[Collected data entries]
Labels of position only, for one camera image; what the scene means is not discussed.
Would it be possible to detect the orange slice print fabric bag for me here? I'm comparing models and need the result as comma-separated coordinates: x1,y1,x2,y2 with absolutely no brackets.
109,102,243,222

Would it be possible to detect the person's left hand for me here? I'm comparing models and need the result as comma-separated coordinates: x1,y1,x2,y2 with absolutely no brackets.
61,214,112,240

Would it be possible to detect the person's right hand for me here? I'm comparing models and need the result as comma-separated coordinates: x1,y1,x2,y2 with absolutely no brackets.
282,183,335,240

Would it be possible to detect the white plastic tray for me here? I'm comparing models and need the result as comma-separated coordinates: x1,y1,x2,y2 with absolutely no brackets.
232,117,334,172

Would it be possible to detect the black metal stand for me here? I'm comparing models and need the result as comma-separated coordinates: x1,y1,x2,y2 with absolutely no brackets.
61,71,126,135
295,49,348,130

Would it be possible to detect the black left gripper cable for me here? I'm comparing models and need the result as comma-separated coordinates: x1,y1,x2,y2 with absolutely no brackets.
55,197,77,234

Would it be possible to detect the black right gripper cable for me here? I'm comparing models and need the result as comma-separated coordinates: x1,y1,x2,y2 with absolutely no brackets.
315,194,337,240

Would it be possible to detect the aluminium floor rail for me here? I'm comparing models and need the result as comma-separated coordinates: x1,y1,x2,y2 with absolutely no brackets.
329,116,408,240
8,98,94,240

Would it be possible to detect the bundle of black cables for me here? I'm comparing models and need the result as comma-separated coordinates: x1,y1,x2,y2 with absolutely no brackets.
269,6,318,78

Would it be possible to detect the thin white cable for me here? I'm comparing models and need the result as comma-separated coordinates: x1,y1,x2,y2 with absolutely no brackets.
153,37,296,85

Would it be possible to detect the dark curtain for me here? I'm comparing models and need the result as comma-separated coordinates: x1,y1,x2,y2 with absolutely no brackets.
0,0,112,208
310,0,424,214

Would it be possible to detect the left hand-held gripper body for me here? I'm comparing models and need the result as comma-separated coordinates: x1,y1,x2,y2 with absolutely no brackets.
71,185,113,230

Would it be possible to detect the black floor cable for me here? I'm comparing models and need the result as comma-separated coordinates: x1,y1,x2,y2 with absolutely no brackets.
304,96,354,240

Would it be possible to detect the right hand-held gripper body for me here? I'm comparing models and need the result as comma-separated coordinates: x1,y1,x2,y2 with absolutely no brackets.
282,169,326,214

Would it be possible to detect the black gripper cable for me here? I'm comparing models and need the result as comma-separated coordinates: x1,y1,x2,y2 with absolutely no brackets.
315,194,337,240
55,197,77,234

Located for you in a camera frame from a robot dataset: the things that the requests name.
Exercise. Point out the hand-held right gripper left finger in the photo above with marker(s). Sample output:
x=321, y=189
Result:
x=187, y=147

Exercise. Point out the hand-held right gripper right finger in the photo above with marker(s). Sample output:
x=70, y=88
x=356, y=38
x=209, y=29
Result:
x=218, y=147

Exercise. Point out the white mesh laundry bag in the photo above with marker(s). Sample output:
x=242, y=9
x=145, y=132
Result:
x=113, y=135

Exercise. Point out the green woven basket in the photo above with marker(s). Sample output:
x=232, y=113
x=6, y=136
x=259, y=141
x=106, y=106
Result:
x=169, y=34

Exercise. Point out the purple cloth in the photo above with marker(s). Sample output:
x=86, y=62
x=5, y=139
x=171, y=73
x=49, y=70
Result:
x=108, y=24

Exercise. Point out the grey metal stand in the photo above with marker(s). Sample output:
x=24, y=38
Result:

__Goal of the exercise__: For this exercise, transcribe all the records exactly.

__Response box__:
Labels of position only, for one camera image; what the scene means is not discussed.
Would it be possible to detect the orange slice print fabric bag for me here? I'm comparing models and need the result as comma-separated coordinates: x1,y1,x2,y2 with absolutely no brackets.
109,102,243,222

Would it be possible to detect the person's left hand for me here? I'm comparing models and need the result as comma-separated coordinates: x1,y1,x2,y2 with absolutely no brackets.
61,214,112,240

Would it be possible to detect the person's right hand for me here? I'm comparing models and need the result as comma-separated coordinates: x1,y1,x2,y2 with absolutely no brackets.
282,183,335,240

Would it be possible to detect the white plastic tray for me here? I'm comparing models and need the result as comma-separated coordinates: x1,y1,x2,y2 with absolutely no brackets.
232,117,334,172

Would it be possible to detect the black metal stand for me here? I'm comparing models and need the result as comma-separated coordinates: x1,y1,x2,y2 with absolutely no brackets.
61,71,126,135
295,49,348,130

Would it be possible to detect the black left gripper cable for me here? I'm comparing models and need the result as comma-separated coordinates: x1,y1,x2,y2 with absolutely no brackets.
55,197,77,234

Would it be possible to detect the black right gripper cable for me here? I'm comparing models and need the result as comma-separated coordinates: x1,y1,x2,y2 with absolutely no brackets.
315,194,337,240

Would it be possible to detect the aluminium floor rail for me here? I'm comparing models and need the result as comma-separated coordinates: x1,y1,x2,y2 with absolutely no brackets.
329,116,408,240
8,98,94,240

Would it be possible to detect the bundle of black cables for me here? I'm comparing models and need the result as comma-separated coordinates: x1,y1,x2,y2 with absolutely no brackets.
269,6,318,78

Would it be possible to detect the thin white cable for me here? I'm comparing models and need the result as comma-separated coordinates: x1,y1,x2,y2 with absolutely no brackets.
153,37,296,85

Would it be possible to detect the dark curtain for me here? I'm comparing models and need the result as comma-separated coordinates: x1,y1,x2,y2 with absolutely no brackets.
0,0,112,208
310,0,424,214

Would it be possible to detect the left hand-held gripper body for me here? I'm comparing models and need the result as comma-separated coordinates: x1,y1,x2,y2 with absolutely no brackets.
71,185,113,230

Would it be possible to detect the black floor cable for me here? I'm comparing models and need the result as comma-separated coordinates: x1,y1,x2,y2 with absolutely no brackets.
304,96,354,240

Would it be possible to detect the right hand-held gripper body for me here? I'm comparing models and need the result as comma-separated coordinates: x1,y1,x2,y2 with absolutely no brackets.
282,169,326,214

Would it be possible to detect the black gripper cable for me here? I'm comparing models and need the result as comma-separated coordinates: x1,y1,x2,y2 with absolutely no brackets.
315,194,337,240
55,197,77,234

Located for you in a camera frame from a robot dataset: the things that the requests name.
Exercise. Point out the hand-held right gripper left finger in the photo above with marker(s). Sample output:
x=321, y=189
Result:
x=187, y=147

Exercise. Point out the hand-held right gripper right finger in the photo above with marker(s). Sample output:
x=70, y=88
x=356, y=38
x=209, y=29
Result:
x=218, y=147

Exercise. Point out the white mesh laundry bag in the photo above with marker(s). Sample output:
x=242, y=9
x=145, y=132
Result:
x=113, y=135

Exercise. Point out the green woven basket in the photo above with marker(s). Sample output:
x=232, y=113
x=6, y=136
x=259, y=141
x=106, y=106
Result:
x=169, y=34

Exercise. Point out the purple cloth in the photo above with marker(s). Sample output:
x=86, y=62
x=5, y=139
x=171, y=73
x=49, y=70
Result:
x=108, y=24

Exercise. Point out the grey metal stand in the photo above with marker(s). Sample output:
x=24, y=38
Result:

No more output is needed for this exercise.